Türk sinemasının son elli yılına damgasını vuran ve Yeşilçam’a adını Sultan yazdıran Türkan Şoray, kendisinin yönetmenlik, kızı Yağmur Ünal’ın yapımcılık yaptığı ve başrol oynadığı “Uzaklarda Arama” filmiyle yeniden hayata döndüğünü söyledi. İlk oyunculuk deneyimini yaşayan Yağmur Ünal da, “Oyunculuğa iddialı girmedim. Ama oyuncu anne-babanın kızı olarak sorumluluğum çok ağır” dedi.Türkan Şoray, Uzaklarda Arama ile yıllar sonra yeniden yönetmen koltuğuna oturdu.

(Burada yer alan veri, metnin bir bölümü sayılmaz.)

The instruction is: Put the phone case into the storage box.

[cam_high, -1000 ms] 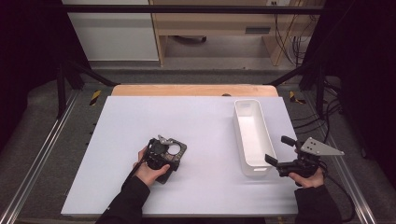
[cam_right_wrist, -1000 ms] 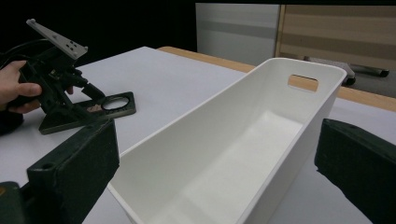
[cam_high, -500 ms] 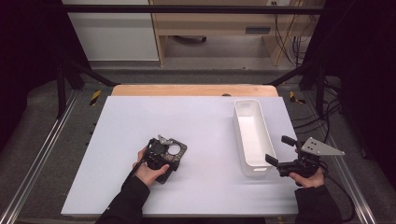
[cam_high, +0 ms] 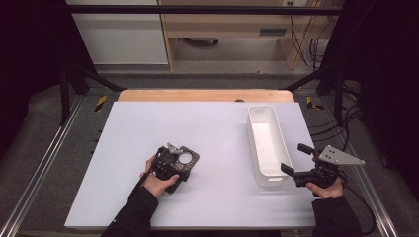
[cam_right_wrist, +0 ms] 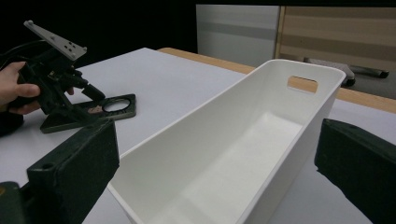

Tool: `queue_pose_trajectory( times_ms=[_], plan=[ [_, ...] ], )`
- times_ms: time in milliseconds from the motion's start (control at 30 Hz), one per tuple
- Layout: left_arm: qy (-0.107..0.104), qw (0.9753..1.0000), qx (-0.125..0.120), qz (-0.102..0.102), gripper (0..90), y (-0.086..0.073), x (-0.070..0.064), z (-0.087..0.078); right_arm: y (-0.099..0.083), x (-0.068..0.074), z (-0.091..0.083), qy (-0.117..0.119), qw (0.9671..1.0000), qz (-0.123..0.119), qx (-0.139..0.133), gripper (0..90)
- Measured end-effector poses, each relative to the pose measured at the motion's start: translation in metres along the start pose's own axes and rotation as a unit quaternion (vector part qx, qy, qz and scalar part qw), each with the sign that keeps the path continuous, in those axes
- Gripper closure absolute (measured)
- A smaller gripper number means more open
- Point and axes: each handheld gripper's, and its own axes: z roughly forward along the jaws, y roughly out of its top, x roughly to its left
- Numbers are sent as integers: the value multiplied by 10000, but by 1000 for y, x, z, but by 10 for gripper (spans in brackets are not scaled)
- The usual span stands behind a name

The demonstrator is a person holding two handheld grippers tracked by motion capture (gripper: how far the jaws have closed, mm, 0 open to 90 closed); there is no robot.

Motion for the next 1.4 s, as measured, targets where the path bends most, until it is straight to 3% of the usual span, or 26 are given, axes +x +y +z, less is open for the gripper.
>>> queue_pose_trajectory(
  times_ms=[333, 833, 1400],
  plan=[
    [-29, 10000, -41, -82, 109, -1, 1, 1, 0, 1, 0, 3, 10000, 3, 4, 5],
    [-79, 10000, -41, -39, 116, -1, 2, -2, 0, 1, 0, 20, 10000, -7, 2, 5],
    [-163, 9986, -498, 0, 116, 3, 3, -29, 2, 2, 0, 35, 10000, -26, -17, 5]
  ],
)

Türkan Şoray, sinemaya veda ettiği bir dönemde gündeme gelen bu filmin kendisini yeniden hayata bağladığını blirterek şunları söyledi: “Kızımla birlikte el ele bir yolculuğa çıktık. Birlikte yaptığımız filmin tatlı meyvelerini almaya başladık. Bu proje olgunlaşmadan önce dizi sektörünün sinemanın çok önüne geçtiğini, belki de sinemayı bırakma zamanımın geldiğini düşünüyordum. Geçirdiğim rahatsızlık çok halsiz bırakmıştı. Tam böyle bir ruh halindeyken Yağmur yapımcı olmaya karar verdi. Bu film tamamen Yağmur’un projesiydi. Kızım yapımcı olarak çok iyi imkanlar sundu. Yönetmenlik ücretini de ödedi. Bu film beni hayata döndürdü diyebilirim”Kızı Yağmur’un oyunculuk performansını değerlendiren Türkan Şoray, sözlerini şöyle sürdürdü:

“Yağmur aslında babasından oyunculuk dersleri alabilirdi. O yapımcılığa yoğunlaştı. Ama gördük ki oyunculuk Yağmur’un genlerinde var. Uzaklarda Arama filminde çok zor bir rolü başarıyla oynadı. Normal hayattan kopuk, hayal dünyasında yaşayan bir kızı canlandırdı. O kadar inandırıcıydı ki. Yağmur bunu kendiliğinden becerdi. Her şeyden önce oyuncunun doğal olması lazım. Yağmur olduğu gibiydi. Ben çok iyi buldum.”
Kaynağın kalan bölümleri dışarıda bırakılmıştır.